*Instructions to follow:*
Work out how many lines in the data below contain the string "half", and reply with that figure alone.

═══ Records ═══

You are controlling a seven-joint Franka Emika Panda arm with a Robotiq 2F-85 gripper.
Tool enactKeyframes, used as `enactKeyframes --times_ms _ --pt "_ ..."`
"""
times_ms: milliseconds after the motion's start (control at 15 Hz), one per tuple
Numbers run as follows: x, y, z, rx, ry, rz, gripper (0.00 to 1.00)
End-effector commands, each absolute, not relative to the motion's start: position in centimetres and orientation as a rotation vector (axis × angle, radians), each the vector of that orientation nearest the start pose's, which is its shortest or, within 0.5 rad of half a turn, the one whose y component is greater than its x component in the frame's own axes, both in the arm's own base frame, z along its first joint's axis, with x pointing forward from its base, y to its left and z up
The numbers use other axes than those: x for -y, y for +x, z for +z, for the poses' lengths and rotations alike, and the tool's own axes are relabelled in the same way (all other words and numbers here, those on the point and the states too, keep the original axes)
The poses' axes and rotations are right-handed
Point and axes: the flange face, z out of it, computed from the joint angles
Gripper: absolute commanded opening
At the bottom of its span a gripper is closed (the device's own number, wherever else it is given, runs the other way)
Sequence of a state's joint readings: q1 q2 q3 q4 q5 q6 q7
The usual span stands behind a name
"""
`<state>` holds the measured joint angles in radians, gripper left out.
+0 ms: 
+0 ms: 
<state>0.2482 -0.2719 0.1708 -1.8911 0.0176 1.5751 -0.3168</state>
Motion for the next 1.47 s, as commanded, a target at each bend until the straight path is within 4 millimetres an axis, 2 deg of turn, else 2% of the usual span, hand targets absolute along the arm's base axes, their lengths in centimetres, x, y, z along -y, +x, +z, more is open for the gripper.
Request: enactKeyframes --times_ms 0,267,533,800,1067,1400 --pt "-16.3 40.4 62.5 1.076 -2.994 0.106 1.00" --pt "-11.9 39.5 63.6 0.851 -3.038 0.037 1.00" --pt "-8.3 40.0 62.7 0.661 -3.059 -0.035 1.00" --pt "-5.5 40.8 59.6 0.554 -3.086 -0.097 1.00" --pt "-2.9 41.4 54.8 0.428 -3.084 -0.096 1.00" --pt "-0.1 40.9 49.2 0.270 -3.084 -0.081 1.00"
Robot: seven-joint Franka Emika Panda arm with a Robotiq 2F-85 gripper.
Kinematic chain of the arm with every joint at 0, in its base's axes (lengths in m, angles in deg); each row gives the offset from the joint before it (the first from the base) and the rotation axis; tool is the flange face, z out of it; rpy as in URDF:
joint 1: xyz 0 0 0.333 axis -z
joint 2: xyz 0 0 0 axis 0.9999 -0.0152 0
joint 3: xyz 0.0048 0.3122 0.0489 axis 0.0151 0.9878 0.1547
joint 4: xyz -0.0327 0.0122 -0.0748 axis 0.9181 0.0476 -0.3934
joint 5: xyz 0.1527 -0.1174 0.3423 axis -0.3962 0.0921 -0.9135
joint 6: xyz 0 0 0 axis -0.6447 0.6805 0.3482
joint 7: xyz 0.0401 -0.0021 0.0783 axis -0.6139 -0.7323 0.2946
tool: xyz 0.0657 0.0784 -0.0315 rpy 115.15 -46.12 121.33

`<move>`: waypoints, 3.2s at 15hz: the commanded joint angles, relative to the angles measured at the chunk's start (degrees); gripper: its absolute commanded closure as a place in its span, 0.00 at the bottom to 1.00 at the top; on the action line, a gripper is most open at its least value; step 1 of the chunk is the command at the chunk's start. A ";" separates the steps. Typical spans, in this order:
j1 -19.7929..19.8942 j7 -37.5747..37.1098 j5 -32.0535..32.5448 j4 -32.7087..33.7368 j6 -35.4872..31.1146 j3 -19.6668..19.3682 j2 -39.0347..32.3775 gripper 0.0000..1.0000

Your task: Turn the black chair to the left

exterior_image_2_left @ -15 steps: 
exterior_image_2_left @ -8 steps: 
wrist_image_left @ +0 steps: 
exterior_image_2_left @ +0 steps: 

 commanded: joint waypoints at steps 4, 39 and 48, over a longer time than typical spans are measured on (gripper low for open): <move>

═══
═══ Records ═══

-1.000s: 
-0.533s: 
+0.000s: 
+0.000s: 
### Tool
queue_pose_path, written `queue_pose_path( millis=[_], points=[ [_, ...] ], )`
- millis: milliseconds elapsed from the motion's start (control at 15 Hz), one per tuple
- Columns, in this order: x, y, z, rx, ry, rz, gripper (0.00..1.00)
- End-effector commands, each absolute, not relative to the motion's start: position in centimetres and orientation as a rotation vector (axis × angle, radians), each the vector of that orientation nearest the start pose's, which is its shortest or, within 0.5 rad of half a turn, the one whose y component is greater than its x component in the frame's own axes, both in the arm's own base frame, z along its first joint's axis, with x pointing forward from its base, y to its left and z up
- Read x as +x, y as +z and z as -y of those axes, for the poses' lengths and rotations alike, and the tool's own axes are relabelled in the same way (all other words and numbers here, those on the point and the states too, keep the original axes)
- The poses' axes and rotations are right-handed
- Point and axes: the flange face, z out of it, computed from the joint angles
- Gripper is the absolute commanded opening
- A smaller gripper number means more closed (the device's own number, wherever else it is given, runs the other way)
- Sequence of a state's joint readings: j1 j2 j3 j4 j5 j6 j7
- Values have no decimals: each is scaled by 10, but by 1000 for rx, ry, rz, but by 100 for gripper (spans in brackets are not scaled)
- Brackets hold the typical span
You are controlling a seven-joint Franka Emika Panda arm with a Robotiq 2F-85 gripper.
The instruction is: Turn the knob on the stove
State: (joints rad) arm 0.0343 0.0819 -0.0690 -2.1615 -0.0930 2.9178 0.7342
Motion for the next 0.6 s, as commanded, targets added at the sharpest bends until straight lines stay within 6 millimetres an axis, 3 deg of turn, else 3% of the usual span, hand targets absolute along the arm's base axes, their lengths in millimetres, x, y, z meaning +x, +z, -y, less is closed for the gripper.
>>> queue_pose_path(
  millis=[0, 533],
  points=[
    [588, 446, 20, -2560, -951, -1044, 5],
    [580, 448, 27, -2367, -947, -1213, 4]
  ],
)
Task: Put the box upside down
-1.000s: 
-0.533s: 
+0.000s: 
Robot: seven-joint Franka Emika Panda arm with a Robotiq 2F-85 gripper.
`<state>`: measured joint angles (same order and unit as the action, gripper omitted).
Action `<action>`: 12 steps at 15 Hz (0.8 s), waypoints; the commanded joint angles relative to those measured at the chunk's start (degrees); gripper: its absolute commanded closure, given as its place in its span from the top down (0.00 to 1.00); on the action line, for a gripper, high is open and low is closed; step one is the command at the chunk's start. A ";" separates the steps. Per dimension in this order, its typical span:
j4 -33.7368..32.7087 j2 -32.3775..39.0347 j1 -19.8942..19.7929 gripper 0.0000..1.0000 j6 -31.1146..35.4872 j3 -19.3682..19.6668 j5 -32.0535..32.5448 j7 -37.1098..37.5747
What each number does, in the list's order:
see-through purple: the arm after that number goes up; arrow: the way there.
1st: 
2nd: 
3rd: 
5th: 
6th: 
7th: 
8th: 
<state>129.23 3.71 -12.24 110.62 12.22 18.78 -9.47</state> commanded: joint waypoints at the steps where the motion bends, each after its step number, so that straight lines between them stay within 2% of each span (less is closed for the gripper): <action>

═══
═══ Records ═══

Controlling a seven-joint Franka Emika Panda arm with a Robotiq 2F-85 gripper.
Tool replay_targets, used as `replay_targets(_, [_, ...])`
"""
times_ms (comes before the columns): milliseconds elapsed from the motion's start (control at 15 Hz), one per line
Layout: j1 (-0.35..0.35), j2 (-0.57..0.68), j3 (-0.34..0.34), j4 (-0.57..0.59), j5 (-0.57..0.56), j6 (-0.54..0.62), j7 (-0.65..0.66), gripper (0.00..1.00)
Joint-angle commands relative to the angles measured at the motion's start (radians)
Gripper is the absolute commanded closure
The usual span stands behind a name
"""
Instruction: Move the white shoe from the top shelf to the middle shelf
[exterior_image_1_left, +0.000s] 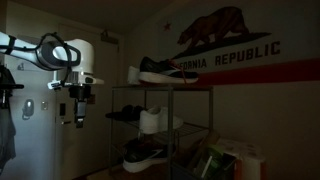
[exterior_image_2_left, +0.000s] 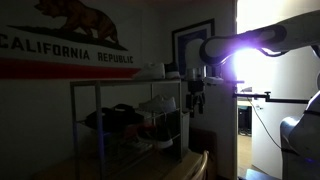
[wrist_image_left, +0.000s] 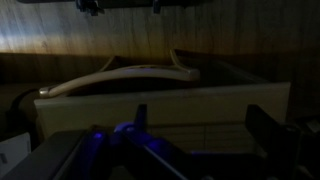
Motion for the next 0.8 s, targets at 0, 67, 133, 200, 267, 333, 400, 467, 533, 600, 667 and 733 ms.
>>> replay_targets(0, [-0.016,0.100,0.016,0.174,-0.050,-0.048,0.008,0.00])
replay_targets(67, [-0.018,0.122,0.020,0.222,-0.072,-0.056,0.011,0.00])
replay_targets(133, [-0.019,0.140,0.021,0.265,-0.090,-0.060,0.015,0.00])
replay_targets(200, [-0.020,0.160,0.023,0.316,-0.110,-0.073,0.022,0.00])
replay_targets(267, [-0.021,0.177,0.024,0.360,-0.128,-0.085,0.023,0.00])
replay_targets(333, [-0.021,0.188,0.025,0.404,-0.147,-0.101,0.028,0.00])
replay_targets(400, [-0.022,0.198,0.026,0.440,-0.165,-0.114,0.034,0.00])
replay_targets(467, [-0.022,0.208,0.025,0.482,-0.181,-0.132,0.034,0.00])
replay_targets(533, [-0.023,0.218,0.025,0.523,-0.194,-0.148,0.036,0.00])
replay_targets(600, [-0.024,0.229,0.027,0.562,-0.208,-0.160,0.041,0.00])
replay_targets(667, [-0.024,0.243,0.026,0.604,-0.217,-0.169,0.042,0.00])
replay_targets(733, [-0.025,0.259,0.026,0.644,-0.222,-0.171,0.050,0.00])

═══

*Result of this task:*
2